Your objective:
Provide an exact copy of the data, excluding the images.

Data below:
*****

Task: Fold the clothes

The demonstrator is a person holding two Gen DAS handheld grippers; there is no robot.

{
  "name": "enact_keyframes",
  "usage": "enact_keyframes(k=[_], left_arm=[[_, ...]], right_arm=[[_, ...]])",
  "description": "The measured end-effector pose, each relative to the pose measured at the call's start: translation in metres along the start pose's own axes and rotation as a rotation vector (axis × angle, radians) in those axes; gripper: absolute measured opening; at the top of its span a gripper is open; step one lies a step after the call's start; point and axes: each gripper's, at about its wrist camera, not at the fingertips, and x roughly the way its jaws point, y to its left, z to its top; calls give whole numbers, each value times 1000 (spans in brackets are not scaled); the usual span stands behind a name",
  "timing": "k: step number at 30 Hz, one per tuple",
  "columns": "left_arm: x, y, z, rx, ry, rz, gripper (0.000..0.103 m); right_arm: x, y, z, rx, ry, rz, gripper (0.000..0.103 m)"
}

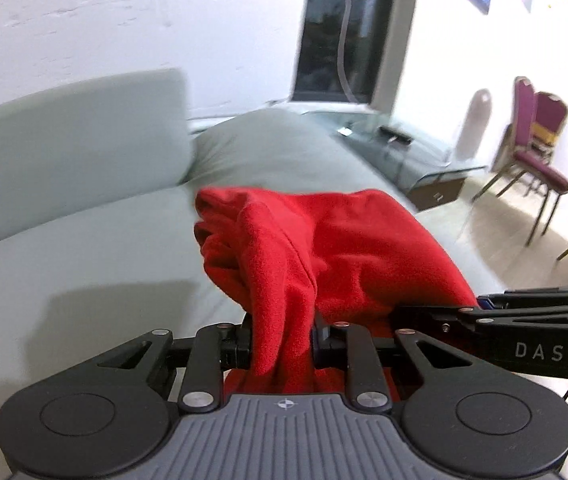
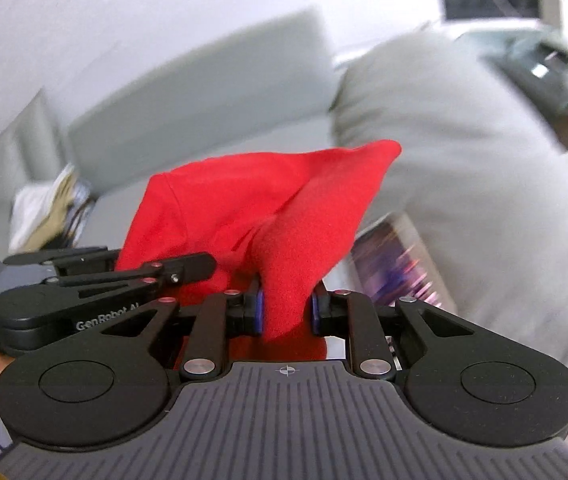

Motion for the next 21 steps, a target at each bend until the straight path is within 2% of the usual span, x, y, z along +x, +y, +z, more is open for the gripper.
enact_keyframes(k=[2,3,4,5,6,7,9,11,13,14,15,16,18,19,21], left_arm=[[34,0,3,-47,25,-28,24],[54,1,3,-77,55,-40,35],[76,3,0,-106,130,-35,44],[97,9,-7,-140,221,-5,45],[112,14,-17,-170,306,56,39],[119,21,-29,-190,363,115,40],[103,35,-46,-240,305,97,55],[85,44,-56,-280,273,88,55],[66,43,-61,-289,207,81,41],[58,40,-59,-265,155,44,37],[51,38,-56,-240,102,4,25],[46,32,-57,-207,64,-38,17],[44,8,-53,-97,22,-96,14],[50,-4,-54,-42,40,-78,15],[63,-27,-56,69,82,-34,14]], right_arm=[[-1,-21,10,30,-40,-32,22],[2,-32,14,48,-55,-47,23],[7,-47,15,76,-62,-61,27],[15,-58,14,104,-44,-81,32],[27,-74,12,148,0,-118,48],[34,-86,8,194,42,-168,59],[32,-110,-4,271,88,-226,58],[23,-127,-15,302,98,-255,59],[7,-136,-22,296,71,-262,59],[1,-138,-23,293,49,-251,58],[-4,-134,-25,276,18,-227,53],[-8,-129,-27,257,-11,-203,45],[-4,-111,-27,174,-40,-157,26],[-1,-102,-27,132,-51,-134,25],[18,-84,-30,74,27,-113,25]])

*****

Exercise output:
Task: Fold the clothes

The demonstrator is a person holding two Gen DAS handheld grippers; there is no robot.

{
  "name": "enact_keyframes",
  "usage": "enact_keyframes(k=[_], left_arm=[[_, ...]], right_arm=[[_, ...]])",
  "description": "The measured end-effector pose, each relative to the pose measured at the call's start: translation in metres along the start pose's own axes and rotation as a rotation vector (axis × angle, radians) in those axes; gripper: absolute measured opening; at the top of its span a gripper is open; step one lies a step after the call's start; point and axes: each gripper's, at about its wrist camera, not at the fingertips, and x roughly the way its jaws point, y to its left, z to its top; calls give whole numbers, each value times 1000 (spans in brackets are not scaled); the usual span stands behind a name",
  "timing": "k: step number at 30 Hz, one per tuple",
  "columns": "left_arm: x, y, z, rx, ry, rz, gripper (0.000..0.103 m); right_arm: x, y, z, rx, ry, rz, gripper (0.000..0.103 m)"
}


Motion for the next 21 steps, a target at each bend until the straight path is within 2% of the usual span, x, y, z along +x, +y, +z, more is open for the gripper.
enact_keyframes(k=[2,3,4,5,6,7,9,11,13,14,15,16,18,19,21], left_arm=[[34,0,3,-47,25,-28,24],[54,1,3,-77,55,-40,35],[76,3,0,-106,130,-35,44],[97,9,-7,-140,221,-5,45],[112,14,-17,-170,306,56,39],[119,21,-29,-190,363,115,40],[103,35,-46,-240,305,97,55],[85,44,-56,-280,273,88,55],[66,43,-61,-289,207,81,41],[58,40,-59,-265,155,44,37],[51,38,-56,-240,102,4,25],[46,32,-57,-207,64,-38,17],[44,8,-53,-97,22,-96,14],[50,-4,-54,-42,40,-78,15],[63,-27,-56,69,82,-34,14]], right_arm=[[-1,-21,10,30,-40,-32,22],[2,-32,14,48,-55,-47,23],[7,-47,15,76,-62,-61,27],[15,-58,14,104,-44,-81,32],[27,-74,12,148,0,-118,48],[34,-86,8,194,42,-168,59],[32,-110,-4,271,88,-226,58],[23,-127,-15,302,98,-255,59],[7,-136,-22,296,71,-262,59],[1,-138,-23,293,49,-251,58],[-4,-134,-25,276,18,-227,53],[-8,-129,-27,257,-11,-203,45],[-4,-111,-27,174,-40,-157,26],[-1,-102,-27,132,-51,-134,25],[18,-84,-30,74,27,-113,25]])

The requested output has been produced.